[<prev] [next>] [<thread-prev] [day] [month] [year] [list]
Message-ID: <aWTn12LAh-KnSoeM@secunet.com>
Date: Mon, 12 Jan 2026 13:23:51 +0100
From: Steffen Klassert <steffen.klassert@...unet.com>
To: Sabrina Dubroca <sd@...asysnail.net>
CC: <netdev@...r.kernel.org>, <devel@...ux-ipsec.org>
Subject: Re: [PATCH RFC ipsec-next] esp: Consolidate esp4 and esp6.
On Mon, Oct 27, 2025 at 05:52:46PM +0100, Sabrina Dubroca wrote:
> 2025-10-22, 08:03:07 +0200, Steffen Klassert wrote:
> > This patch merges common code of esp4.c and esp6.c into
> > xfrm_esp.c. This almost halves the size of the ESP
> > implementation for the prize of three indirect calls
> > on UDP/TCP encapsulation.
>
> If that turns out to be a problem, maybe we can figure out a way to
> use the INDIRECT_CALL* helpers here as well (but currently they don't
> work for modules, I played with that a while back and could look into
> it again).
I have no indication that it could be a problem so far,
but would be nice to have the INDIRECT_CALL* helpers
for modules anyway!
> > -int esp_input_done2(struct sk_buff *skb, int err)
> > -{
> [...]
> > + if (iph->saddr != x->props.saddr.a4 ||
> > + source != encap->encap_sport) {
> > + xfrm_address_t ipaddr;
> > +
> > + ipaddr.a4 = iph->saddr;
> > + km_new_mapping(x, &ipaddr, source);
> > +
> > + /* XXX: perhaps add an extra
> > + * policy check here, to see
> > + * if we should allow or
> > + * reject a packet from a
> > + * different source
> > + * address/port.
> > */
>
> Maybe we can get rid of those "XXX" comments? Unless you think the
> suggestion still makes sense. But the comments (here and in
> esp6_input_done2) have been here a long time and it doesn't seem to
> bother users.
Good point, I'll remove them in the next version.
>
> [...]
> > static int esp_init_state(struct xfrm_state *x, struct netlink_ext_ack *extack)
>
> Looking at esp_init_state and esp6_init_state, they also have a lot in
> common (pretty much everything except some x->props.header_len
> adjustments) that could be extracted into the new file.
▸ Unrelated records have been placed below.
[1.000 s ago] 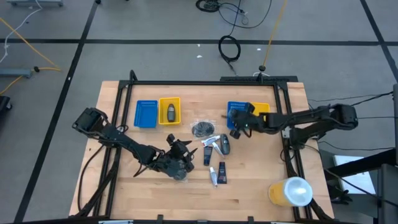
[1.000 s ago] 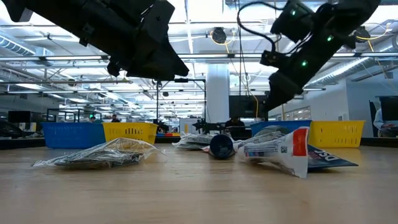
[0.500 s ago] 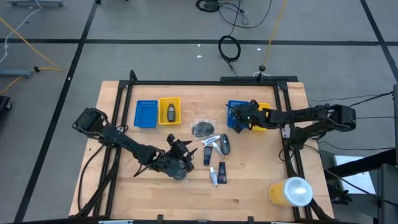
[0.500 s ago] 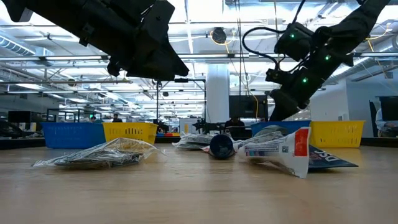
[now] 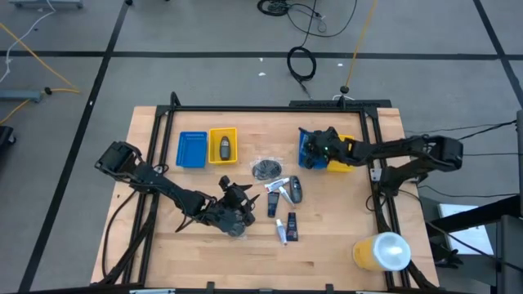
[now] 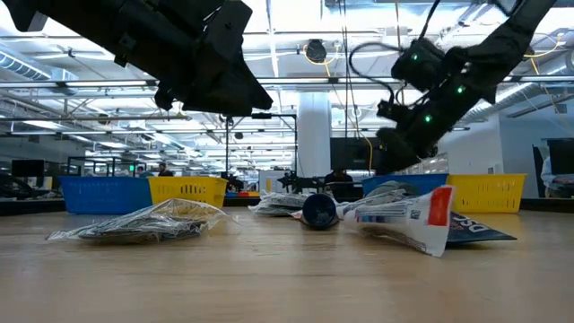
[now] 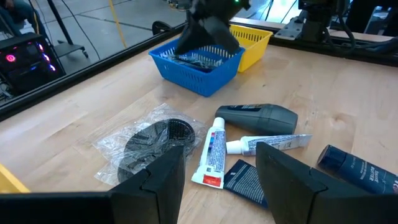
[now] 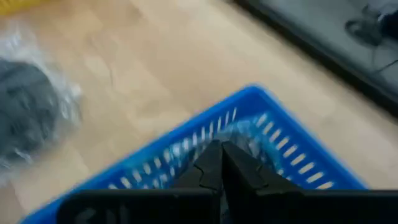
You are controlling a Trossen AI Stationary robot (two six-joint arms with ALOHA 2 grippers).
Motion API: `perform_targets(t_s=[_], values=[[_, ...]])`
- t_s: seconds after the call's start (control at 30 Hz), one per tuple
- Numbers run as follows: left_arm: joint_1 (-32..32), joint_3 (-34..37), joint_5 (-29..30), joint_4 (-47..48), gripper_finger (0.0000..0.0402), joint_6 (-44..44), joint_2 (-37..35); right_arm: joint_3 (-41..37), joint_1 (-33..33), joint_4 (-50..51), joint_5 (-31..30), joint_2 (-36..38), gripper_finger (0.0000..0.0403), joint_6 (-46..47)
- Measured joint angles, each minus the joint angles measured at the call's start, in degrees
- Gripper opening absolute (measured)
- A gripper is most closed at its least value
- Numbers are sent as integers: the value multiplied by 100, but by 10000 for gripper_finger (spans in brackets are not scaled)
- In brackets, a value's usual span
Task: Pick & Place Travel size toiletries
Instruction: Put the black hairbrush into the right blue bin, then put the blue shave cream into the left blue bin
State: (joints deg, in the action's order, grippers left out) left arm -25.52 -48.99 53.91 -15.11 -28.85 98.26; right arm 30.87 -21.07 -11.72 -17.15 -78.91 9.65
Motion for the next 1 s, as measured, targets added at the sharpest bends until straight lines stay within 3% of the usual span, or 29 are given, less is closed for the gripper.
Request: perform_targets(t_s=[0.27, 0.47, 0.77, 1.0], values=[[0, 0, 0, 2, 191, -3, 0, -7, -191, 83, 531, -195, 1, -28], [0, 0, 0, -2, 191, -12, 2, 0, -174, 111, 519, 26, 1, 55], [0, 0, 0, -2, 191, -25, 2, -4, -215, 233, 535, -314, 1, -27], [0, 0, 0, 0, 191, -21, 2, -4, 20, 318, 503, 637, 1, -286]])
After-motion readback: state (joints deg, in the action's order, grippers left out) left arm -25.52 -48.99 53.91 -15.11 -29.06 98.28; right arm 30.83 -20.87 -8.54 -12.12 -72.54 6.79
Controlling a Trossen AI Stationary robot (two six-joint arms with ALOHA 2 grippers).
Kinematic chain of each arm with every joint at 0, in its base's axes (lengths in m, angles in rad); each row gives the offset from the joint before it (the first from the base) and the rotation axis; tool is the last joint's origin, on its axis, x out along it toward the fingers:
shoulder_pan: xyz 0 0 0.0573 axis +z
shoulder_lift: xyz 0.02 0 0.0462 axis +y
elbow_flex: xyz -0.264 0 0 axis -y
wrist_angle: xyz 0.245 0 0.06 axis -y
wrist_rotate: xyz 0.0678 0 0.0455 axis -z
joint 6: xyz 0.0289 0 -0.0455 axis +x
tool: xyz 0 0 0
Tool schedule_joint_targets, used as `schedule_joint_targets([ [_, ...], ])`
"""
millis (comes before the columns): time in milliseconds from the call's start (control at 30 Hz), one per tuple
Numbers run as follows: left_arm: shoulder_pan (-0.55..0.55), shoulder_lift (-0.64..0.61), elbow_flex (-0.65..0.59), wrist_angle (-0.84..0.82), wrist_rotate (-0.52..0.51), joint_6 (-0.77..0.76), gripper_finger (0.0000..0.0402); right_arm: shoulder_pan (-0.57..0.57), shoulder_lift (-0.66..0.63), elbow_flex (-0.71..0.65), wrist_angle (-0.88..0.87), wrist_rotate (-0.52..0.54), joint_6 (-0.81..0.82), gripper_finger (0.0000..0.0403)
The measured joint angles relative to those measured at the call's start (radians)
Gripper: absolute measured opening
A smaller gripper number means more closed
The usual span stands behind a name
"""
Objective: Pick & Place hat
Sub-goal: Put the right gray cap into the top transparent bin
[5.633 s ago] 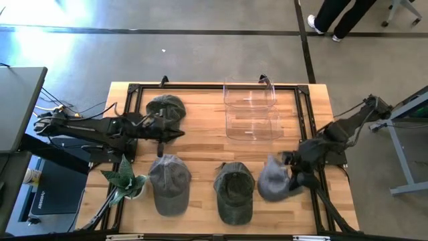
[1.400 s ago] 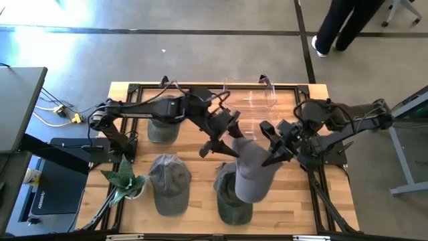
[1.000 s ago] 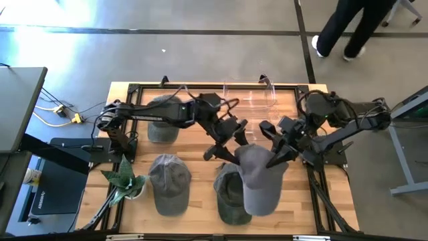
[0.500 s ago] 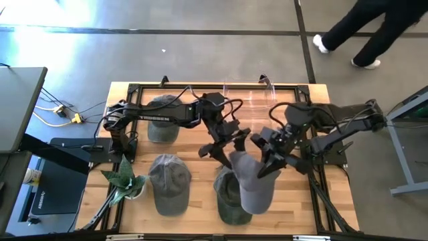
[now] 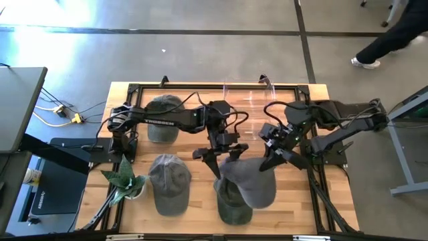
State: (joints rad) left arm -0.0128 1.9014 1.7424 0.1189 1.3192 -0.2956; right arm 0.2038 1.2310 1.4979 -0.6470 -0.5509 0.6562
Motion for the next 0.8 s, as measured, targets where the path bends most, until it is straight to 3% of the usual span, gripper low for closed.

Yes, true. This patch is just a start, there is much more possible.
> [...]
> > +static int esp6_input_encap(struct sk_buff *skb, struct xfrm_state *x)
> > {
> > + const struct ipv6hdr *ip6h = ipv6_hdr(skb);
> > + int offset = skb_network_offset(skb) + sizeof(*ip6h);
> > + int hdr_len = skb_network_header_len(skb);
>
> As Simon mentioned, it's set/incremented but not used. The current
> code in esp6_input_done2 would then use that value in
> skb_set_transport_header, but now the common esp_input_done2 calls
> ->input_encap and doesn't get that increased value back. I think we'll
> need to have esp_input_done2 pass &hdr_len when it calls the
> ->input_encap to get the correct value and take into account ipv6
> exthdrs.
Either this, or ->input_encap returns the offset of the ipv6
exthdrs and then add this value to hdr_len in esp_input_done2().
> [...]
> > +static void esp_output_done(void *data, int err)
> > +{
> > + struct sk_buff *skb = data;
> > + struct xfrm_offload *xo = xfrm_offload(skb);
> > + void *tmp;
> > + struct xfrm_state *x;
> > +
> > + if (xo && (xo->flags & XFRM_DEV_RESUME)) {
> > + struct sec_path *sp = skb_sec_path(skb);
> > +
> > + x = sp->xvec[sp->len - 1];
> > + } else {
> > + x = skb_dst(skb)->xfrm;
> > + }
> > +
> > + tmp = ESP_SKB_CB(skb)->tmp;
> > + esp_ssg_unref(x, tmp, skb);
> > + kfree(tmp);
> > +
> > + x->type->output_encap_csum(skb);
>
> Since the ipv4 variant doesn't do anything, maybe
>
> if (x->type->output_encap_csum)
> x->type->output_encap_csum(skb);
>
> and don't set it in esp_type?
>
> OTOH it's nice to have a consistent "all CBs are always defined" and
> just call them unconditionally.
Let's keeep the CBs always defined.
> > +static struct ip_esp_hdr *esp_output_udp_encap(struct sk_buff *skb,
> > + int encap_type,
> > + struct esp_info *esp,
> > + __be16 sport,
> > + __be16 dport)
> > +{
> > + struct udphdr *uh;
> > + unsigned int len;
> > + struct xfrm_offload *xo = xfrm_offload(skb);
> > +
> > + len = skb->len + esp->tailen - skb_transport_offset(skb);
> > + if (len + sizeof(struct iphdr) > IP_MAX_MTU)
>
> This is now used by both IPv4 and IPv6, and esp6_output_udp_encap
> didn't have any adjustment in this test.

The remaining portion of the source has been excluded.